*STORED DATA*.
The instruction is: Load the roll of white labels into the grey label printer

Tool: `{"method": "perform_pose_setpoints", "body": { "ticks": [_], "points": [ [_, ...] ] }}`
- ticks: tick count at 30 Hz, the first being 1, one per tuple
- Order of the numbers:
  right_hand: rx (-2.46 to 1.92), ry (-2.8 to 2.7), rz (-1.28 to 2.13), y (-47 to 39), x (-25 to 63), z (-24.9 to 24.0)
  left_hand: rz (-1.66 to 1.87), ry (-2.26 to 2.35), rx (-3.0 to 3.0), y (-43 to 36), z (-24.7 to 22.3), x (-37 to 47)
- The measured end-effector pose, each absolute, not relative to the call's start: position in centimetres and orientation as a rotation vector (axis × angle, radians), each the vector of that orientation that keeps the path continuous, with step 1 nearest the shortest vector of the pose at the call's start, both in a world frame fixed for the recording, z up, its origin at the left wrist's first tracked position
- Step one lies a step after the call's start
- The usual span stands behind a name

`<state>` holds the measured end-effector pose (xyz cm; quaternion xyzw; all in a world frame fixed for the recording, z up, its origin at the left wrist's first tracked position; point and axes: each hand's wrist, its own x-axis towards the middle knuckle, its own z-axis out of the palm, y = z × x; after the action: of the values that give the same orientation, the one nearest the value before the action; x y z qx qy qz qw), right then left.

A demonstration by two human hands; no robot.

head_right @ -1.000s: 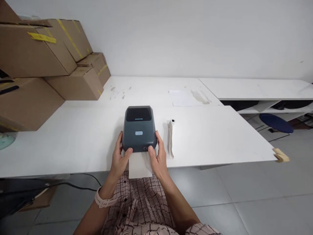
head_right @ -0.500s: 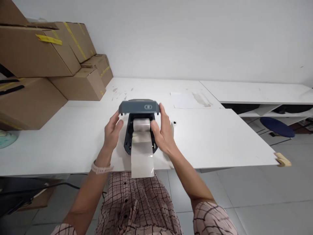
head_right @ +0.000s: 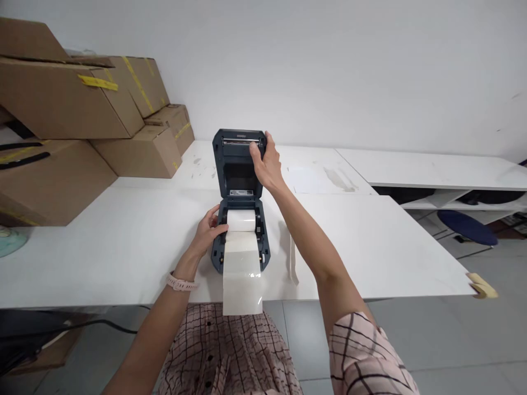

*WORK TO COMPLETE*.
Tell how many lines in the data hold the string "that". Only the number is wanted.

*SOLUTION FOR THIS EXERCISE*.
2